What is expected: Can the data below be echoed back word for word?

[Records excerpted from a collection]
%%
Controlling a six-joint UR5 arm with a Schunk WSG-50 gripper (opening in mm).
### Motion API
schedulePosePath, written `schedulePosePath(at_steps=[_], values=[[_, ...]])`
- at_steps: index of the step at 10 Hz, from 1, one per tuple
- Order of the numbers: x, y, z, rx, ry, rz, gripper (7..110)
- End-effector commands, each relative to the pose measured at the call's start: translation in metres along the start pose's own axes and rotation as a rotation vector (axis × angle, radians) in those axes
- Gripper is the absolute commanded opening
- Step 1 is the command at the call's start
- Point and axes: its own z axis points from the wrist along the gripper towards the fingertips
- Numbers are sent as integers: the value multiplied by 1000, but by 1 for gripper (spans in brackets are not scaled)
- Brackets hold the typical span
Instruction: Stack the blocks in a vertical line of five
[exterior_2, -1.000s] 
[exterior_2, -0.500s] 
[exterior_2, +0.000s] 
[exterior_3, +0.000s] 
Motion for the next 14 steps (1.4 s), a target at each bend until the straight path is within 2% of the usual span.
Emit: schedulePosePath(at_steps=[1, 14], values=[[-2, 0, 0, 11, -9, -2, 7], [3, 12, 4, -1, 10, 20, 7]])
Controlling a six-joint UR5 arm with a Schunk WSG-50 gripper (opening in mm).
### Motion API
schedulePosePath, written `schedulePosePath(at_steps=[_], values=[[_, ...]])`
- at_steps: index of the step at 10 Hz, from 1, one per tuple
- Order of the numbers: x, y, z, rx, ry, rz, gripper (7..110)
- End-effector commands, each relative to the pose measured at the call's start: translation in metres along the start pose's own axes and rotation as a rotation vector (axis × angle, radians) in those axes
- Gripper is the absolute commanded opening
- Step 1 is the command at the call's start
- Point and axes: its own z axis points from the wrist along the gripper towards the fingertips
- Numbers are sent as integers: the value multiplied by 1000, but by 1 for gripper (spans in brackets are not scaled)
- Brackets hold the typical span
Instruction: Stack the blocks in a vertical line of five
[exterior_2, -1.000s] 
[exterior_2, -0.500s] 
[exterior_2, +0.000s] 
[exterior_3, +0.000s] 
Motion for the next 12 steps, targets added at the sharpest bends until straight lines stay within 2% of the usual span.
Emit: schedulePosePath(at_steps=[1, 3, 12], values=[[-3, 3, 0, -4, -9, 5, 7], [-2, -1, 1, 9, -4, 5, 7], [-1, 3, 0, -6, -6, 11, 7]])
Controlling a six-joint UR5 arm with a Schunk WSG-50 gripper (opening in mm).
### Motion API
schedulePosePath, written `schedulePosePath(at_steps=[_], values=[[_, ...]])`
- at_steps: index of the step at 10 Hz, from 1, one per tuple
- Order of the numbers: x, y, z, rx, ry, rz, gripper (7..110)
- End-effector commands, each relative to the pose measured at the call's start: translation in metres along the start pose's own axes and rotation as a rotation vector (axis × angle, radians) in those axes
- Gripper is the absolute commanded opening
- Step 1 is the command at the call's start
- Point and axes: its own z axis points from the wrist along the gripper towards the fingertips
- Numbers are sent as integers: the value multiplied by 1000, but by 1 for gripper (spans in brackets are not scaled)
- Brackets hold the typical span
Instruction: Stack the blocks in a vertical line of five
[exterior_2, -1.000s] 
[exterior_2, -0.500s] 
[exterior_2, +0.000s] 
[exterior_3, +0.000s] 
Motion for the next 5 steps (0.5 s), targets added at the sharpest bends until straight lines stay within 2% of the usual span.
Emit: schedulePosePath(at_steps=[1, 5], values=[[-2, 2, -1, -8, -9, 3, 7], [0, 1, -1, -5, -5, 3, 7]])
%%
Worked solution:
Controlling a six-joint UR5 arm with a Schunk WSG-50 gripper (opening in mm).
### Motion API
schedulePosePath, written `schedulePosePath(at_steps=[_], values=[[_, ...]])`
- at_steps: index of the step at 10 Hz, from 1, one per tuple
- Order of the numbers: x, y, z, rx, ry, rz, gripper (7..110)
- End-effector commands, each relative to the pose measured at the call's start: translation in metres along the start pose's own axes and rotation as a rotation vector (axis × angle, radians) in those axes
- Gripper is the absolute commanded opening
- Step 1 is the command at the call's start
- Point and axes: its own z axis points from the wrist along the gripper towards the fingertips
- Numbers are sent as integers: the value multiplied by 1000, but by 1 for gripper (spans in brackets are not scaled)
- Brackets hold the typical span
Instruction: Stack the blocks in a vertical line of five
[exterior_2, -1.000s] 
[exterior_2, -0.500s] 
[exterior_2, +0.000s] 
[exterior_3, +0.000s] 
Motion for the next 14 steps (1.4 s), a target at each bend until the straight path is within 2% of the usual span.
Emit: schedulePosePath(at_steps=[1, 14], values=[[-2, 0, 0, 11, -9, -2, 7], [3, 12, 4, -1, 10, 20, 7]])
Controlling a six-joint UR5 arm with a Schunk WSG-50 gripper (opening in mm).
### Motion API
schedulePosePath, written `schedulePosePath(at_steps=[_], values=[[_, ...]])`
- at_steps: index of the step at 10 Hz, from 1, one per tuple
- Order of the numbers: x, y, z, rx, ry, rz, gripper (7..110)
- End-effector commands, each relative to the pose measured at the call's start: translation in metres along the start pose's own axes and rotation as a rotation vector (axis × angle, radians) in those axes
- Gripper is the absolute commanded opening
- Step 1 is the command at the call's start
- Point and axes: its own z axis points from the wrist along the gripper towards the fingertips
- Numbers are sent as integers: the value multiplied by 1000, but by 1 for gripper (spans in brackets are not scaled)
- Brackets hold the typical span
Instruction: Stack the blocks in a vertical line of five
[exterior_2, -1.000s] 
[exterior_2, -0.500s] 
[exterior_2, +0.000s] 
[exterior_3, +0.000s] 
Motion for the next 12 steps, targets added at the sharpest bends until straight lines stay within 2% of the usual span.
Emit: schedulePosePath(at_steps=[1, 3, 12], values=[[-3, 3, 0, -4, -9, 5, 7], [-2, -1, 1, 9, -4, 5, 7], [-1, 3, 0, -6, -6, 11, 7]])
Controlling a six-joint UR5 arm with a Schunk WSG-50 gripper (opening in mm).
### Motion API
schedulePosePath, written `schedulePosePath(at_steps=[_], values=[[_, ...]])`
- at_steps: index of the step at 10 Hz, from 1, one per tuple
- Order of the numbers: x, y, z, rx, ry, rz, gripper (7..110)
- End-effector commands, each relative to the pose measured at the call's start: translation in metres along the start pose's own axes and rotation as a rotation vector (axis × angle, radians) in those axes
- Gripper is the absolute commanded opening
- Step 1 is the command at the call's start
- Point and axes: its own z axis points from the wrist along the gripper towards the fingertips
- Numbers are sent as integers: the value multiplied by 1000, but by 1 for gripper (spans in brackets are not scaled)
- Brackets hold the typical span
Instruction: Stack the blocks in a vertical line of five
[exterior_2, -1.000s] 
[exterior_2, -0.500s] 
[exterior_2, +0.000s] 
[exterior_3, +0.000s] 
Motion for the next 5 steps (0.5 s), targets added at the sharpest bends until straight lines stay within 2% of the usual span.
Emit: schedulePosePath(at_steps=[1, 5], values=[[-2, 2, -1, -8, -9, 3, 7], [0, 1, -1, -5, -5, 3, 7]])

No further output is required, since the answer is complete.